Neutral citation: [2025] KEELRC 1470 (KLR)

Republic of Kenya

In the Employment and Labour Relations Court at Meru

Cause E013 of 2023 & E004 of 2024 (Consolidated)

ON Makau, J

May 16, 2025

Between

Timaflor Limited

Claimant

and

Judy Njeri Ndai

Respondent

Ruling

1. On 19th December, 2024, I delivered judgment in which rendered myself as follows:“Consequently, I enter judgment in the following terms:a.The respondent to pay the claimant Kshs.1,864,574. 29 being the balance of her staff loan.b.The claimant to pay the respondent the following:i.Salary in lieu of notice………………………..Kshs. 885,594. 00ii.Compensation…………………………Kshs. 5,903,960. 00iii.Leave…………………………………………Kshs. 787,194. 66Total Kshs 7,576,748. 66In the end, I decree that the claimant shall pay the respondent Kshs.7,576,748. 66 less kshs.1,864,574. 29 leaving a net of Kshs. 5,712,174. 37. The sum will attract interest at court rates from the date of filing her suit until payment in full.”

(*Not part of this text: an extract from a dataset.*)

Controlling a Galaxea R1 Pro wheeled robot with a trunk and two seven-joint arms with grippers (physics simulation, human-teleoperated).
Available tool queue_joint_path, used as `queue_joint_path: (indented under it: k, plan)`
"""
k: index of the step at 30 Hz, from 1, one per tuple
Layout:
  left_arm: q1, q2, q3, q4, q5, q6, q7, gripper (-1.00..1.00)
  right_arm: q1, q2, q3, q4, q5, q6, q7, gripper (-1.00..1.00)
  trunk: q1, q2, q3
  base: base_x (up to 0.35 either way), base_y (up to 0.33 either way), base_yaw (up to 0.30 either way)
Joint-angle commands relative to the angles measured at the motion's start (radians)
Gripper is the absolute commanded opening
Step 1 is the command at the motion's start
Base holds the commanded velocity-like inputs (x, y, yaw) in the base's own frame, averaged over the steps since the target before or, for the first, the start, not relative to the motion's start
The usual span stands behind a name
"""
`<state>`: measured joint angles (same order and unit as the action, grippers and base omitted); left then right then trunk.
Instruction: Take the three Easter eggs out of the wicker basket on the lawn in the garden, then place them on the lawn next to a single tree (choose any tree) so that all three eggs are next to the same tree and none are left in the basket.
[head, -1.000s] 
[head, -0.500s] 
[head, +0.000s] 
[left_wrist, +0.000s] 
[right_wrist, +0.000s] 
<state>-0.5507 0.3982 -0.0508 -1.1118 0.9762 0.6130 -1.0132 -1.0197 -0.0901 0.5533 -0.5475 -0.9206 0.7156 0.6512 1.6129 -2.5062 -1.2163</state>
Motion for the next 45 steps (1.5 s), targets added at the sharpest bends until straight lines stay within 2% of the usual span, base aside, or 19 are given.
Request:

2. Aggrieved by the said judgement the Claimant has proffered this Application seeking orders that:a.This Honourable Court be pleased to review its judgement and decree herein dated 19th December 2024 and order that:i.The award of Kshs. 5,712,174. 37 is subject to applicable statutory deductions.ii.That the award of Kshs. 885,594. 00 being the salary in lieu of notice and Kshs. 5,903,960/= being 10 months gross salary as compensation for unfair termination do accrue interest at court rates from date of the judgement until payment in full.b.The costs of the application be provided for.

3. The motion is supported by the Affidavit sworn by Thomas Fransen on 23rd December 2024 and it is contested by the respondent vide Grounds of Opposition date 28th January 2025.

4. The gist of the claimant’s case is that there is an error apparent on the record which needs to be rectified. Specifically, the claimant pointed out that the award of Kshs. 5,712,174. 37 ought to be subjected to statutory deductions as per the law; and that the award of salary in lieu of notice and compensation for unfair termination ought to attract interest from the date of the judgment and not from the date of filing the suit as ordered.

5. However, the respondent averred that the application is misconceived, bad in law and an abuse of court process; that the issues raised ought to be canvassed in an appeal and not a review; that the Respondent particularized her claim from date of filing; that the statutory deductions if any should be on the net amount and not gross; and that the application is filed in bad faith with intention of delaying her payments.

6. Both sides have filed written submissions to canvass the motion. I have considered the rival contentions made by parties together with the impugned judgment. The issue for determination is whether the application meets the legal threshold for review of the said judgment.

7. Rule 74(1) of this Court’s Rules, 2024 provides for review of decisions of the Court as follows:“(1)A person who is aggrieved by a decree or an order from which an appeal is allowed but from which no appeal is preferred or from which no appeal is allowed, may within reasonable time, apply for a review of the judgment or ruling—(a)if there is discovery of a new and important matter or evidence which, despite the exercise of due diligence, was not within the knowledge of that person or could not be produced by that person at the time when the decree was passed or the order made;(b)on account of some mistake or error apparent on the face of the record;(c)if the judgment or ruling requires clarification; or(d)for any other sufficient reason.”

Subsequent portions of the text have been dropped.